### Problem statement
Set down the whole listing verbatim.

### Data provided
════════

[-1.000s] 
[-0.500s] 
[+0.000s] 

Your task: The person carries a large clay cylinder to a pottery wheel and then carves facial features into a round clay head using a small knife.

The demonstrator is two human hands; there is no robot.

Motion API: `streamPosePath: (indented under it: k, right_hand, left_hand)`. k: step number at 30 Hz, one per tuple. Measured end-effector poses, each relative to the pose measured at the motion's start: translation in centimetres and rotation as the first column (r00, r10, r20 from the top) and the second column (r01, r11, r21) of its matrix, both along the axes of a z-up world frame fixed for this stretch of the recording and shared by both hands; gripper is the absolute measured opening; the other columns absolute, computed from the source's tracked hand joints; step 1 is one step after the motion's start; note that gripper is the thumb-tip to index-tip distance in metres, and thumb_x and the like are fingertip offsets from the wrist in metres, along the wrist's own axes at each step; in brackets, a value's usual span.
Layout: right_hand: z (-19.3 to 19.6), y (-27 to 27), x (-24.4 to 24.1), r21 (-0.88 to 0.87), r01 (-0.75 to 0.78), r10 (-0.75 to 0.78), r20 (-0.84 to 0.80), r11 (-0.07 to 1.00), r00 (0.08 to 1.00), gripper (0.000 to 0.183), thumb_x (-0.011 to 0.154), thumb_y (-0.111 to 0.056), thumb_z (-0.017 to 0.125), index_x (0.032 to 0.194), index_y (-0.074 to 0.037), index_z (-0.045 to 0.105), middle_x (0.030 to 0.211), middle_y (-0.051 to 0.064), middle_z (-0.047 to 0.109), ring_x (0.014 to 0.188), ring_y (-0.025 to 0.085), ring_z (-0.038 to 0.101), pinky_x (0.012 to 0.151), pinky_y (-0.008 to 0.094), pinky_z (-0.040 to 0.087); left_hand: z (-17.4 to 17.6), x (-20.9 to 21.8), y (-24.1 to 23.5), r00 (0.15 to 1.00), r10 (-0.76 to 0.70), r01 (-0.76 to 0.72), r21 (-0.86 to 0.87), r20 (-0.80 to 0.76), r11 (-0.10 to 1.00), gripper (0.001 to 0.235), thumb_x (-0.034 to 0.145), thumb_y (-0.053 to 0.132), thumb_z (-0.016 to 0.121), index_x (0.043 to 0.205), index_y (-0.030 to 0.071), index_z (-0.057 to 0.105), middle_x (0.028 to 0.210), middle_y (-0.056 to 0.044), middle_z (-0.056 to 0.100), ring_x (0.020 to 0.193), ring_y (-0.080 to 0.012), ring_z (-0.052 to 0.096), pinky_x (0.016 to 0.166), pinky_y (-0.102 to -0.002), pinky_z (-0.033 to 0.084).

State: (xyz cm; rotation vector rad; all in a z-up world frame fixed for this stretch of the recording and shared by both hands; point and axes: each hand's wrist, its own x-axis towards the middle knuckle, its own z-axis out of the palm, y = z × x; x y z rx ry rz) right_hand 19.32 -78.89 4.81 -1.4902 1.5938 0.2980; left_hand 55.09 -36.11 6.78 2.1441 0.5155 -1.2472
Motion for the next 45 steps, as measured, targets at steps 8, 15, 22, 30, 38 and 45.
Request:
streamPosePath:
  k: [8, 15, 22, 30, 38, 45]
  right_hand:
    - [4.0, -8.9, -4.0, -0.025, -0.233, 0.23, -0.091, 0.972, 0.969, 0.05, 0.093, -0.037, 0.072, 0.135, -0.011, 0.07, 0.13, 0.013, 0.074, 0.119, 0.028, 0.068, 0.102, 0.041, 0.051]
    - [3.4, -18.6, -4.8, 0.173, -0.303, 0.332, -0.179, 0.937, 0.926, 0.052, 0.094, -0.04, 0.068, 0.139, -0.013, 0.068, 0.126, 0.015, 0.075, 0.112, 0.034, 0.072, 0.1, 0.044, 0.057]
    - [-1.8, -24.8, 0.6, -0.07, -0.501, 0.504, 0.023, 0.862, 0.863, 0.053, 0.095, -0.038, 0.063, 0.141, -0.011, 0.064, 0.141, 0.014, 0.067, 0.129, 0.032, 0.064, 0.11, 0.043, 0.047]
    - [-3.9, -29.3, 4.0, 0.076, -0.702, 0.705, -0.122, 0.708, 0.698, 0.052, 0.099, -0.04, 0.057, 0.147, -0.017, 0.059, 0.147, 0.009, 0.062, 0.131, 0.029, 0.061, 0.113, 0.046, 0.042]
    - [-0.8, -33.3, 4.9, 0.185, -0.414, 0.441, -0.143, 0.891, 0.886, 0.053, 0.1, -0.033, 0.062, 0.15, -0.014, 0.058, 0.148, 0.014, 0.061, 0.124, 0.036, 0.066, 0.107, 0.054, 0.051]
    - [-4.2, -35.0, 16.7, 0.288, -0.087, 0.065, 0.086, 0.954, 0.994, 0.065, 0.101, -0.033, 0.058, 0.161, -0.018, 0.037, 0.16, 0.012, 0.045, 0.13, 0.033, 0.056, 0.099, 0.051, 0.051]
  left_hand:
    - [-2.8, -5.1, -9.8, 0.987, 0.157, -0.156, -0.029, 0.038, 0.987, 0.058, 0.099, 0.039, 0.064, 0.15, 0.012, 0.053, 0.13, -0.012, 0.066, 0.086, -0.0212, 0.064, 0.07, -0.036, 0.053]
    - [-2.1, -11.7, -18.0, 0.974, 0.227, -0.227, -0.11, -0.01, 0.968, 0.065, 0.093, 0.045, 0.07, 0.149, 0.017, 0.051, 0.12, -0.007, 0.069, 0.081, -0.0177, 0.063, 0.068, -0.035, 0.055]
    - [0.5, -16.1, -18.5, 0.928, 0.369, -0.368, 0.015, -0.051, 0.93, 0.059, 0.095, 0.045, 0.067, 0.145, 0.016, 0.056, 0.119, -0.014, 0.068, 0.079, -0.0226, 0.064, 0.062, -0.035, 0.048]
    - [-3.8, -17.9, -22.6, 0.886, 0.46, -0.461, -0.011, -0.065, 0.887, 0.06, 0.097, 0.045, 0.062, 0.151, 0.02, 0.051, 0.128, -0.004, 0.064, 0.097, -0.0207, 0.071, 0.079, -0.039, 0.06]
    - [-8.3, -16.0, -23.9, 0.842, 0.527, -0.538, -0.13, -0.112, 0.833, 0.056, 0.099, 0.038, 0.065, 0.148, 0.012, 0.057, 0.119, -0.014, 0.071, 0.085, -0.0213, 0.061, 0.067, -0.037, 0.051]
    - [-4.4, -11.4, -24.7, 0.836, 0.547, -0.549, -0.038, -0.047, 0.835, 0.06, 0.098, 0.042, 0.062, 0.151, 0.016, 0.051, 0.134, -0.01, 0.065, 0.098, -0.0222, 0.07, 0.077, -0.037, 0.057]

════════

### Response to this task
[-1.000s] 
[-0.500s] 
[+0.000s] 

Your task: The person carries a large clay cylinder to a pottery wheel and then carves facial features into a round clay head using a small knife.

The demonstrator is two human hands; there is no robot.

Motion API: `streamPosePath: (indented under it: k, right_hand, left_hand)`. k: step number at 30 Hz, one per tuple. Measured end-effector poses, each relative to the pose measured at the motion's start: translation in centimetres and rotation as the first column (r00, r10, r20 from the top) and the second column (r01, r11, r21) of its matrix, both along the axes of a z-up world frame fixed for this stretch of the recording and shared by both hands; gripper is the absolute measured opening; the other columns absolute, computed from the source's tracked hand joints; step 1 is one step after the motion's start; note that gripper is the thumb-tip to index-tip distance in metres, and thumb_x and the like are fingertip offsets from the wrist in metres, along the wrist's own axes at each step; in brackets, a value's usual span.
Layout: right_hand: z (-19.3 to 19.6), y (-27 to 27), x (-24.4 to 24.1), r21 (-0.88 to 0.87), r01 (-0.75 to 0.78), r10 (-0.75 to 0.78), r20 (-0.84 to 0.80), r11 (-0.07 to 1.00), r00 (0.08 to 1.00), gripper (0.000 to 0.183), thumb_x (-0.011 to 0.154), thumb_y (-0.111 to 0.056), thumb_z (-0.017 to 0.125), index_x (0.032 to 0.194), index_y (-0.074 to 0.037), index_z (-0.045 to 0.105), middle_x (0.030 to 0.211), middle_y (-0.051 to 0.064), middle_z (-0.047 to 0.109), ring_x (0.014 to 0.188), ring_y (-0.025 to 0.085), ring_z (-0.038 to 0.101), pinky_x (0.012 to 0.151), pinky_y (-0.008 to 0.094), pinky_z (-0.040 to 0.087); left_hand: z (-17.4 to 17.6), x (-20.9 to 21.8), y (-24.1 to 23.5), r00 (0.15 to 1.00), r10 (-0.76 to 0.70), r01 (-0.76 to 0.72), r21 (-0.86 to 0.87), r20 (-0.80 to 0.76), r11 (-0.10 to 1.00), gripper (0.001 to 0.235), thumb_x (-0.034 to 0.145), thumb_y (-0.053 to 0.132), thumb_z (-0.016 to 0.121), index_x (0.043 to 0.205), index_y (-0.030 to 0.071), index_z (-0.057 to 0.105), middle_x (0.028 to 0.210), middle_y (-0.056 to 0.044), middle_z (-0.056 to 0.100), ring_x (0.020 to 0.193), ring_y (-0.080 to 0.012), ring_z (-0.052 to 0.096), pinky_x (0.016 to 0.166), pinky_y (-0.102 to -0.002), pinky_z (-0.033 to 0.084).

State: (xyz cm; rotation vector rad; all in a z-up world frame fixed for this stretch of the recording and shared by both hands; point and axes: each hand's wrist, its own x-axis towards the middle knuckle, its own z-axis out of the palm, y = z × x; x y z rx ry rz) right_hand 19.32 -78.89 4.81 -1.4902 1.5938 0.2980; left_hand 55.09 -36.11 6.78 2.1441 0.5155 -1.2472
Motion for the next 45 steps, as measured, targets at steps 8, 15, 22, 30, 38 and 45.
Request:
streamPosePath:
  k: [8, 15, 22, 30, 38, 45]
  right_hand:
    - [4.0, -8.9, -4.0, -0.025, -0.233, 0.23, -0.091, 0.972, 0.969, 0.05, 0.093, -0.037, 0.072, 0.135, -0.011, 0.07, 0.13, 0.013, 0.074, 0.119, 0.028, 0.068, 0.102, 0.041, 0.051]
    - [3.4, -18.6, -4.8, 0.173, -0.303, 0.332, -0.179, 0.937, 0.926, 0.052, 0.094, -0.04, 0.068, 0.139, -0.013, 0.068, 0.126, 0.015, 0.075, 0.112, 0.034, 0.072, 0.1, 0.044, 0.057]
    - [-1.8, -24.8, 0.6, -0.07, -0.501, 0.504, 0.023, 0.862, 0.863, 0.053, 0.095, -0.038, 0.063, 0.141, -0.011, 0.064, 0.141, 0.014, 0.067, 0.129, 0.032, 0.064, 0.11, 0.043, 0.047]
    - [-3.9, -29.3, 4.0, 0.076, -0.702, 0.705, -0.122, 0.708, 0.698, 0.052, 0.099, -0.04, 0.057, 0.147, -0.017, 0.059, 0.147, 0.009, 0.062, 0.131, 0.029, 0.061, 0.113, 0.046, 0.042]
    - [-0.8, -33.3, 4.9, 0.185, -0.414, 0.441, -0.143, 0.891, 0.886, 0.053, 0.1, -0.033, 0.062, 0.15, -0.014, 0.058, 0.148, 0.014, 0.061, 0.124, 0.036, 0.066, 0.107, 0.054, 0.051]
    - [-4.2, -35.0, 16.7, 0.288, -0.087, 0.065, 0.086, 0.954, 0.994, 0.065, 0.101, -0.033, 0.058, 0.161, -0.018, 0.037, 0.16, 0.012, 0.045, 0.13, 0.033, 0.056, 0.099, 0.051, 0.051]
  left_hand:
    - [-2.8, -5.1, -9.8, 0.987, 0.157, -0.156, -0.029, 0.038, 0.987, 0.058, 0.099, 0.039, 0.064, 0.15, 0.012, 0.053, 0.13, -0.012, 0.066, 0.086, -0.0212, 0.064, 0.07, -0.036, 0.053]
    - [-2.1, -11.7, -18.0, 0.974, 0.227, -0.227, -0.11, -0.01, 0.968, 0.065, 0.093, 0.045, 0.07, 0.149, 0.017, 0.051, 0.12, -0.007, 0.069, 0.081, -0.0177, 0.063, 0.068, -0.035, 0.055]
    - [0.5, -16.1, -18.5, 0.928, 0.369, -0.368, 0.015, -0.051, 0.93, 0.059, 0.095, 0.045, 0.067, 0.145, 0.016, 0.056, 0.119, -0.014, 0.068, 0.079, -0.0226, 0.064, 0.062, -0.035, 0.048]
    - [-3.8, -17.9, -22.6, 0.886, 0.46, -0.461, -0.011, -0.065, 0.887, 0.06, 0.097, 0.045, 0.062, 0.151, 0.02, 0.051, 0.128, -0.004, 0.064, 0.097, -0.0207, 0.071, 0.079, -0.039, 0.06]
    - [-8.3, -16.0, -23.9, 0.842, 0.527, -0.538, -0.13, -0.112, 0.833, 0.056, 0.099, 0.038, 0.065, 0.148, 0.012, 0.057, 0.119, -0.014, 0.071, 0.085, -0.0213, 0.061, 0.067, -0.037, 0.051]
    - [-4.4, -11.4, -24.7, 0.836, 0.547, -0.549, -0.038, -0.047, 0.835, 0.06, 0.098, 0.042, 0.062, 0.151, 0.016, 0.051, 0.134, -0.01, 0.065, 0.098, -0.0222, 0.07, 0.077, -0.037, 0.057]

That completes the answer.